Description of the task:
If a record holds a picture, leave the picture out and repeat everything else exactly.

- Opening Delimiter -

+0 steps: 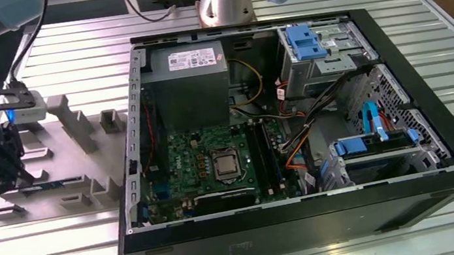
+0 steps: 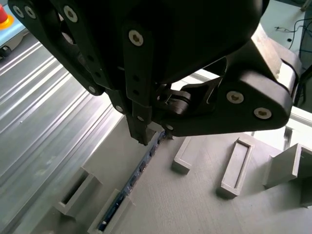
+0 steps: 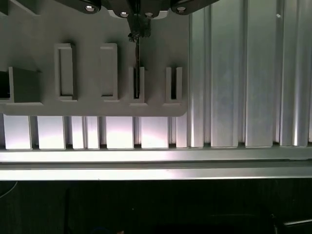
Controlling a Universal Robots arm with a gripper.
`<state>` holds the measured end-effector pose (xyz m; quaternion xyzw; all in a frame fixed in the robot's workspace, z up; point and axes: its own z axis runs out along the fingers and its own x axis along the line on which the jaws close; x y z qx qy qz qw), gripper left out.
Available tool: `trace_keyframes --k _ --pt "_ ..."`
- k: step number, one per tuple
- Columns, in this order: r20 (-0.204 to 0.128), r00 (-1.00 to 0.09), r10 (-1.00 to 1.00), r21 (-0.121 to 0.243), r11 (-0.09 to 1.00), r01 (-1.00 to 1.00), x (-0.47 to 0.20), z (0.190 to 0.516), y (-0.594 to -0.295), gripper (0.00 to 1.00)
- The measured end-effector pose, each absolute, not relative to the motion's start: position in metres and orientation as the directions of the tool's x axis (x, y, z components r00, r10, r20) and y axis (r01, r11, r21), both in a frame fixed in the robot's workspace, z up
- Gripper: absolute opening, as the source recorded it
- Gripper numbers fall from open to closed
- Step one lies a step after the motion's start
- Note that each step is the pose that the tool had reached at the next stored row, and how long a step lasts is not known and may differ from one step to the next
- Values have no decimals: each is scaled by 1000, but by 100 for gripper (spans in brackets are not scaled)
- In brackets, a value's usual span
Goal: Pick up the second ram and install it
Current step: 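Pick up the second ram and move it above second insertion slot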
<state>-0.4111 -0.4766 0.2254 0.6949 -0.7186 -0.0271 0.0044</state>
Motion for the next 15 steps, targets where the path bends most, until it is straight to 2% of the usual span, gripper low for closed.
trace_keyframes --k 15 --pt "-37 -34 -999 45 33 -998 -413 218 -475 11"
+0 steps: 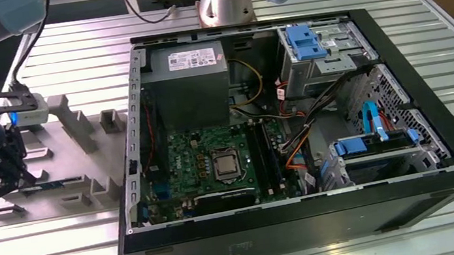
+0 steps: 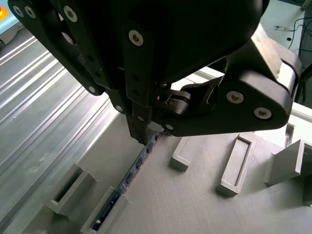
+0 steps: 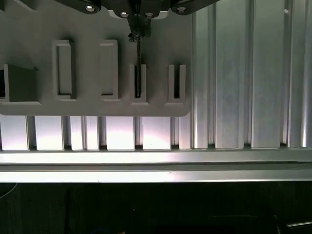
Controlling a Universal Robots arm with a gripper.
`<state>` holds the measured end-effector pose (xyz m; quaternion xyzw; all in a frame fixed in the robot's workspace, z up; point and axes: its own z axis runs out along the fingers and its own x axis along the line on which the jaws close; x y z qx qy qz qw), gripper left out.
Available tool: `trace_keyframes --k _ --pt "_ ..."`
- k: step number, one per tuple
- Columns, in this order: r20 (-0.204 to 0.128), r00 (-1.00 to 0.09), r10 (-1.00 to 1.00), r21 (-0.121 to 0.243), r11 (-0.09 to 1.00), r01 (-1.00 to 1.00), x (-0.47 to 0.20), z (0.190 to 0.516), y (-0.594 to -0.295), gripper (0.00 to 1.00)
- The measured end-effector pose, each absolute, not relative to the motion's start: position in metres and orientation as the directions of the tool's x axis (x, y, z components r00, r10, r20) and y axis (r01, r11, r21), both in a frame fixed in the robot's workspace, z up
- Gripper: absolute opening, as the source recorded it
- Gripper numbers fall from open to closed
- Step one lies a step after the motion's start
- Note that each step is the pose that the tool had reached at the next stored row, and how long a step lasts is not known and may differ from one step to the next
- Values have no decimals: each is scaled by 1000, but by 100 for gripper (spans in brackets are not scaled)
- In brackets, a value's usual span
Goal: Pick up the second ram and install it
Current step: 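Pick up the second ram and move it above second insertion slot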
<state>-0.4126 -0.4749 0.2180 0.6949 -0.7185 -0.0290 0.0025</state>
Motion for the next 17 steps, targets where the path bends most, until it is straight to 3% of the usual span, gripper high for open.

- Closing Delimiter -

Answer area:
+0 steps: 
+0 steps: 
+0 steps: 
Controlling a Universal Robots arm with a gripper.
`<state>` holds the measured end-effector pose (xyz m; quaternion xyzw; all in a frame fixed in the robot's workspace, z up; point and axes: its own z axis runs out along the fingers and its own x axis along the line on which the jaws close; x y z qx qy qz qw), gripper left out.
Available tool: `trace_keyframes --k _ --pt "_ ..."`
- k: step number, one per tuple
- Columns, in this order: r20 (-0.204 to 0.128), r00 (-1.00 to 0.09), r10 (-1.00 to 1.00), r21 (-0.121 to 0.243), r11 (-0.09 to 1.00), r01 (-1.00 to 1.00), x (-0.47 to 0.20), z (0.190 to 0.516), y (-0.594 to -0.295), gripper (0.00 to 1.00)
- The measured end-effector pose, each absolute, not relative to the motion's start: position in metres and orientation as the directions of the tool's x axis (x, y, z components r00, r10, r20) and y axis (r01, r11, r21), both in a frame fixed in the robot's workspace, z up
- Gripper: absolute opening, as the source recorded it
- Gripper numbers fall from open to closed
- Step one lies a step after the motion's start
- Note that each step is the pose that the tool had reached at the next stored row, and how long a step lasts is not known and may differ from one step to the next
- Values have no decimals: each is scaled by 1000, but by 100 for gripper (spans in brackets are not scaled)
- In brackets, a value's usual span
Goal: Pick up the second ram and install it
Current step: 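Pick up the second ram and move it above second insertion slot
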<state>-0.4111 -0.4766 0.2254 0.6949 -0.7186 -0.0271 0.0044</state>
Motion for the next 15 steps, targets where the path bends most, until it is straight to 2% of the usual span, gripper low for closed.
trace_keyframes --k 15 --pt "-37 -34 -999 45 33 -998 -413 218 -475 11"
+0 steps: 
+0 steps: 
+0 steps: 
Controlling a Universal Robots arm with a gripper.
`<state>` holds the measured end-effector pose (xyz m; quaternion xyzw; all in a frame fixed in the robot's workspace, z up; point and axes: its own z axis runs out along the fingers and its own x axis along the line on which the jaws close; x y z qx qy qz qw), gripper left out.
Available tool: `trace_keyframes --k _ --pt "_ ..."`
- k: step number, one per tuple
- Columns, in this order: r20 (-0.204 to 0.128), r00 (-1.00 to 0.09), r10 (-1.00 to 1.00), r21 (-0.121 to 0.243), r11 (-0.09 to 1.00), r01 (-1.00 to 1.00), x (-0.47 to 0.20), z (0.190 to 0.516), y (-0.594 to -0.295), gripper (0.00 to 1.00)
- The measured end-effector pose, each absolute, not relative to the motion's start: position in metres and orientation as the directions of the tool's x axis (x, y, z components r00, r10, r20) and y axis (r01, r11, r21), both in a frame fixed in the robot's workspace, z up
- Gripper: absolute opening, as the source recorded it
- Gripper numbers fall from open to closed
- Step one lies a step after the motion's start
- Note that each step is the pose that the tool had reached at the next stored row, and how long a step lasts is not known and may differ from one step to the next
- Values have no decimals: each is scaled by 1000, but by 100 for gripper (spans in brackets are not scaled)
- In brackets, a value's usual span
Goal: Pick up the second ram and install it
Current step: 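Pick up the second ram and move it above second insertion slot
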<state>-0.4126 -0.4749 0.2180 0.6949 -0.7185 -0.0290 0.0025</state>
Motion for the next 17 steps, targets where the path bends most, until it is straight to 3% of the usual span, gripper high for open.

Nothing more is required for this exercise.